Often, even great programmers have difficulty constructing a build script; it's as if they recently learned how to write procedural code -- writing large monolithic build files, copying-and-pasting scripted code, hard coding attributes, and so on. I've always wondered why that is (maybe because build scripts don't get compiled into something a customer will eventually use?). Yet, we all know that build scripts are central to creating the code the customer eventually uses and if those scripts are a big ball of mud, creating that software efficiently becomes challenging.

Thankfully, you can easily employ a number of practices on a build (whether it be Ant, Maven, or even a custom one) that will go a long way toward keeping your builds consistent, repeatable, and maintainable. One effective way to learn how to create better build scripts is to see what not to do, understand why that is the case, and then see the correct way to do something. And in this article, I take that approach. I detail the following nine most common build smells you should avoid, why you should avoid them, and then how to fix them:

IDE-only builds
Copy-and-paste scripting
Long targets
Large build files
Failing to clean up
Hard-coded values
Builds that succeed when tests fail
Magic machines
A lack of style

Although this is not meant to be a comprehensive list, it does represent some of the more common smells I've encountered over the years in build scripts I've read and written. Also, some tools, such as Maven, which are designed to handle much of the plumbing associated with builds, can help alleviate a portion of these smells, but many of these issues can occur no matter which tool you use.

Avoid the aroma of IDE-only builds

An IDE-only build is a build that can be executed only through a developer's IDE and, unfortunately, this seems to be one of the more common build smells. The problem with an IDE-only build is that it can perpetuate the "works on my machine" problem where software works in a developer's environment but not in anyone else's environment. What's more, because IDE only builds are not very automatable, they are extremely challenging to integrate into a Continuous Integration environment; in fact, IDE-only builds are often impossible to automate without human intervention.

Let me be clear: It's fine to use an IDE to execute a build, but your IDE shouldn't be the only thing capable of building software. In particular, a fully scripted build enables teams to use multiple IDEs because the dependencies will be from the IDE to the build and not the other way around, as shown in Figure 1:

Figure 1. IDE and build dependencies

IDE-only builds prohibit automation, and the only way to fix this stench is to create a scriptable build. There is enough documentation and a plethora of books out there to guide you on your way (see Resources), and projects like Maven make it extremely easy to define a build from scratch too. Either way, pick a build platform and make your project scriptable as soon as possible.
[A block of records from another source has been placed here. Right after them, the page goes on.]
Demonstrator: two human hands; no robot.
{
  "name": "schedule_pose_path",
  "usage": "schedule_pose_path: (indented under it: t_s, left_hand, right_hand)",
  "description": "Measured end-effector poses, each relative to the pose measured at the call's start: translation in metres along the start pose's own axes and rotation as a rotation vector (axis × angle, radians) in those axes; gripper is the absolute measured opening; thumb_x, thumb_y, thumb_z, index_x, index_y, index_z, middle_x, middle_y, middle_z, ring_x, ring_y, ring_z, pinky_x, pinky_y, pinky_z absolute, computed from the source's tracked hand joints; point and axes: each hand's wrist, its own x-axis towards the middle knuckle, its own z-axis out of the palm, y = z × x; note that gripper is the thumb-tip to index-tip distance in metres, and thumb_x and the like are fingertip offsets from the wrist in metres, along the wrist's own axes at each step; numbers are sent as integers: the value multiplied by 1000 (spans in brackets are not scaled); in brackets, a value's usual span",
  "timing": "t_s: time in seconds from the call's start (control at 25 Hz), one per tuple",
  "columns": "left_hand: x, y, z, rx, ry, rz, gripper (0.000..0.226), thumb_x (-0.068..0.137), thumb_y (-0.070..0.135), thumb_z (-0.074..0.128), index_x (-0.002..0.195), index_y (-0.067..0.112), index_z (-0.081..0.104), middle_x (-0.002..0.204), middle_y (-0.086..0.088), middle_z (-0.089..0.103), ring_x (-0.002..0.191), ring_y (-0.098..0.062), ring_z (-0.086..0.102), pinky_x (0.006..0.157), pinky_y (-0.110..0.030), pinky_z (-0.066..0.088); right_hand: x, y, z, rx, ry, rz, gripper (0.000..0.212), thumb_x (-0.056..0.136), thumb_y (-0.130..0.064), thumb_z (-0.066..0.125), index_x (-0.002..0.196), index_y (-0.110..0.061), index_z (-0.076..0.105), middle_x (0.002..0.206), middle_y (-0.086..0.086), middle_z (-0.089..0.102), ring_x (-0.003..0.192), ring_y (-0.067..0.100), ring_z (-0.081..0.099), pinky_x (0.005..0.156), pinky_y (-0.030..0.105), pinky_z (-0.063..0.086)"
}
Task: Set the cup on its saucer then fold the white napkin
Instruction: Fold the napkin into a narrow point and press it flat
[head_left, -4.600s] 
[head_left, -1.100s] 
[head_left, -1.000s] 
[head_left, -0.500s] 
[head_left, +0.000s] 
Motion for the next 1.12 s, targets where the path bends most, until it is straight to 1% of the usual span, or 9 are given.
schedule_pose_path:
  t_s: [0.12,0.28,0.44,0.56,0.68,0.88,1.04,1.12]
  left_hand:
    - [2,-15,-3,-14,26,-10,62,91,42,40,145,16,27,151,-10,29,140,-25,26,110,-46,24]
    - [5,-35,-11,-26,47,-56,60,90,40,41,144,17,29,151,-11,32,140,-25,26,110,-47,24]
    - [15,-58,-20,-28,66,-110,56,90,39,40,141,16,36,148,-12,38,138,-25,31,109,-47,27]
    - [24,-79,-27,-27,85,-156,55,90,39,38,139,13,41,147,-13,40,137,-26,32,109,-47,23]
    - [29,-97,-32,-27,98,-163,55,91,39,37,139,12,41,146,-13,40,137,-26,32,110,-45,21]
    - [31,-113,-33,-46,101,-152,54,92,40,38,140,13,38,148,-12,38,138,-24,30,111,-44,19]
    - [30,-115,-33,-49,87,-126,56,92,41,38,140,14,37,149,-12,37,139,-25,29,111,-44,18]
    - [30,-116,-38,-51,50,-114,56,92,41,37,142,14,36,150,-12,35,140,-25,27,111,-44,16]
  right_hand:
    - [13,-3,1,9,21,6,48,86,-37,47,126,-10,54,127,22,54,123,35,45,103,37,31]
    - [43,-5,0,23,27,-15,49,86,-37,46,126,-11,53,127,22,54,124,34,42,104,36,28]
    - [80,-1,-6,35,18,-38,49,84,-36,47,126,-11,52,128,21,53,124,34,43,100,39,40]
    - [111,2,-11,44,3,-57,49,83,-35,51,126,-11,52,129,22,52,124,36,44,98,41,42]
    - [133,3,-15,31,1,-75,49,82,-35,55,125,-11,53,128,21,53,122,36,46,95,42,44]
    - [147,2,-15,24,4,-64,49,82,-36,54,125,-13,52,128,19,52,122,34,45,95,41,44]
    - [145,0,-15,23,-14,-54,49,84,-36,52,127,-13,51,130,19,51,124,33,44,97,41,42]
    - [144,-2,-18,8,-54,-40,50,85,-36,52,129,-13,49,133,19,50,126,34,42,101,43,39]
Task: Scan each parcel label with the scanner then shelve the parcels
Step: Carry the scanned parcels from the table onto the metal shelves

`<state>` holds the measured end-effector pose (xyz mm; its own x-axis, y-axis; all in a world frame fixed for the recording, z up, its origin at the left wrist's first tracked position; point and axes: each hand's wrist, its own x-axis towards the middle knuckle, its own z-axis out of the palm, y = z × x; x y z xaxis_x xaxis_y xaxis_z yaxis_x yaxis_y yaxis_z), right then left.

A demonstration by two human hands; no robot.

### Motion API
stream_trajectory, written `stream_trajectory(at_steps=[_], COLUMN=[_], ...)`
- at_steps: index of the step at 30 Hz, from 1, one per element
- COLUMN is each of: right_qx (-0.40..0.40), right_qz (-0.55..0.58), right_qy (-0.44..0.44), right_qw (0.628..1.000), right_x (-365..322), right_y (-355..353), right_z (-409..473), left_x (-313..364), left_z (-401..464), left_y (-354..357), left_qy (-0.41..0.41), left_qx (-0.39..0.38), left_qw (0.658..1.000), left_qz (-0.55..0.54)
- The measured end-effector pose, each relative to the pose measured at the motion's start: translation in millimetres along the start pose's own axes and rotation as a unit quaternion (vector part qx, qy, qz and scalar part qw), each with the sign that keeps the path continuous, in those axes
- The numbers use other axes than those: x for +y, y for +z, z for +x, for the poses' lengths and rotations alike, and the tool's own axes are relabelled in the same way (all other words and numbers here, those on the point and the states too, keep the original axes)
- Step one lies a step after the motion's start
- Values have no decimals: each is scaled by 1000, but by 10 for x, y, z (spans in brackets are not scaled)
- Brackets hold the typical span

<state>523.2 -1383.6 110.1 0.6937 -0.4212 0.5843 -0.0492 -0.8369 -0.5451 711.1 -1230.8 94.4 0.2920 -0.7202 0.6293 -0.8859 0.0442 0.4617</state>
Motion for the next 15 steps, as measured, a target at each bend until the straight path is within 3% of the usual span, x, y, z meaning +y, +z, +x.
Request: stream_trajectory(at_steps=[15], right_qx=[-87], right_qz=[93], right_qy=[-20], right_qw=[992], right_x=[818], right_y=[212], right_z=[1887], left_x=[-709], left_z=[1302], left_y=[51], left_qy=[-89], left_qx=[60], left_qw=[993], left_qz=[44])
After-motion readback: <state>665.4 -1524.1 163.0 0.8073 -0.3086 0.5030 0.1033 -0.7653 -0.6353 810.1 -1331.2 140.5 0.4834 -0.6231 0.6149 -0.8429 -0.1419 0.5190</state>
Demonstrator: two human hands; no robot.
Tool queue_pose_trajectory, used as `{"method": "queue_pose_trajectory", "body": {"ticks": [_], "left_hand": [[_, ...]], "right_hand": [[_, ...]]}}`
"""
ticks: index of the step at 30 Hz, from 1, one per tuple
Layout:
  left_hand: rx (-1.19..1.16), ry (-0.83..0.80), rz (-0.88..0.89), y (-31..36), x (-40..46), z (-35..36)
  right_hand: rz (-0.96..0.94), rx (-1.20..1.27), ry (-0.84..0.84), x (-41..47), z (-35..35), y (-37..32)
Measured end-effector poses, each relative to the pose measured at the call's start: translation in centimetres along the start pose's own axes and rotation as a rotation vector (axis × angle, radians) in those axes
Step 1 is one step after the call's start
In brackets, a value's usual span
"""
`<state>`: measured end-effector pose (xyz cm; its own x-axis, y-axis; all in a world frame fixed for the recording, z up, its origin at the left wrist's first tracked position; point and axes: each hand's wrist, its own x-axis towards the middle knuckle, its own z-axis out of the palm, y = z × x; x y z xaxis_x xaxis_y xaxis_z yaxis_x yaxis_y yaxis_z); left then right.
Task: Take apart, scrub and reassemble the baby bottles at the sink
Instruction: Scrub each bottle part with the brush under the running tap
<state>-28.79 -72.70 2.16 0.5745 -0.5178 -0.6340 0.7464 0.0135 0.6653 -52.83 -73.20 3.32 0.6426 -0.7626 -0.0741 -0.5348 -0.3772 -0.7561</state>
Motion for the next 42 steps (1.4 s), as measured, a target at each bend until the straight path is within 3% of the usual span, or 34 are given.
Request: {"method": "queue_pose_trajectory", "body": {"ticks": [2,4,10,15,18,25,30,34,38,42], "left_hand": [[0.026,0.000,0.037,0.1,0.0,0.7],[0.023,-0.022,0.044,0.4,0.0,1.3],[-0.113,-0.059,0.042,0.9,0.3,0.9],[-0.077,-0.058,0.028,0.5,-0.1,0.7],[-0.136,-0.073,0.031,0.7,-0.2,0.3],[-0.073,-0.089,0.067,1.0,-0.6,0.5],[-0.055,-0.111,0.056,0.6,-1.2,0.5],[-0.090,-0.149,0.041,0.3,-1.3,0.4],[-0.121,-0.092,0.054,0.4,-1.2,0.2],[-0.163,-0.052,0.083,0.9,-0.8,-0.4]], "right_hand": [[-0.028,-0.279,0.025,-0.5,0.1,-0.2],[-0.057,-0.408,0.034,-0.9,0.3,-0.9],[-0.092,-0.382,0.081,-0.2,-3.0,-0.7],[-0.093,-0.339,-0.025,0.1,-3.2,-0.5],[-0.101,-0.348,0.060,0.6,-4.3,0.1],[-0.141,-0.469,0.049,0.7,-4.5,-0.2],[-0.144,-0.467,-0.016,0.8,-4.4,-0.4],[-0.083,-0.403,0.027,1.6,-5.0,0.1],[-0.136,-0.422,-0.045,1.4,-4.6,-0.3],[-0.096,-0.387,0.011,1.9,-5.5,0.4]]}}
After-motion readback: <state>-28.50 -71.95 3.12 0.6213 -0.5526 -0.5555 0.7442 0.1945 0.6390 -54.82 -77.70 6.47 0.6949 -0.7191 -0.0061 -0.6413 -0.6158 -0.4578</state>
Copy-and-paste is like cheap perfume

Duplicate code is a common problem on software projects. In fact, even many popular open source projects have duplication percentages in the 20-30 percent range. And just as code duplication can make a software program more difficult to maintain, so too does duplicate code in build scripts. For instance, imagine you need to reference specific files through Ant's fileset type, as shown in Listing 1:

Listing 1. Copy-and-paste Ant script

<fileset dir="./brewery/src" >
  <include name="**/*.java"/>
  <exclude name="**/*.groovy"/>
</fileset>

If you need to refer to this set of files elsewhere, say for compilation, inspection, or generating documentation, you may end up using the same fileset in multiple places, and if, at a later point, you need to make a change to that fileset (say to exclude .groovy files), you may end up needing to make the change in multiple places. Clearly, this isn't a maintainable solution; however, fixing this smell is simple.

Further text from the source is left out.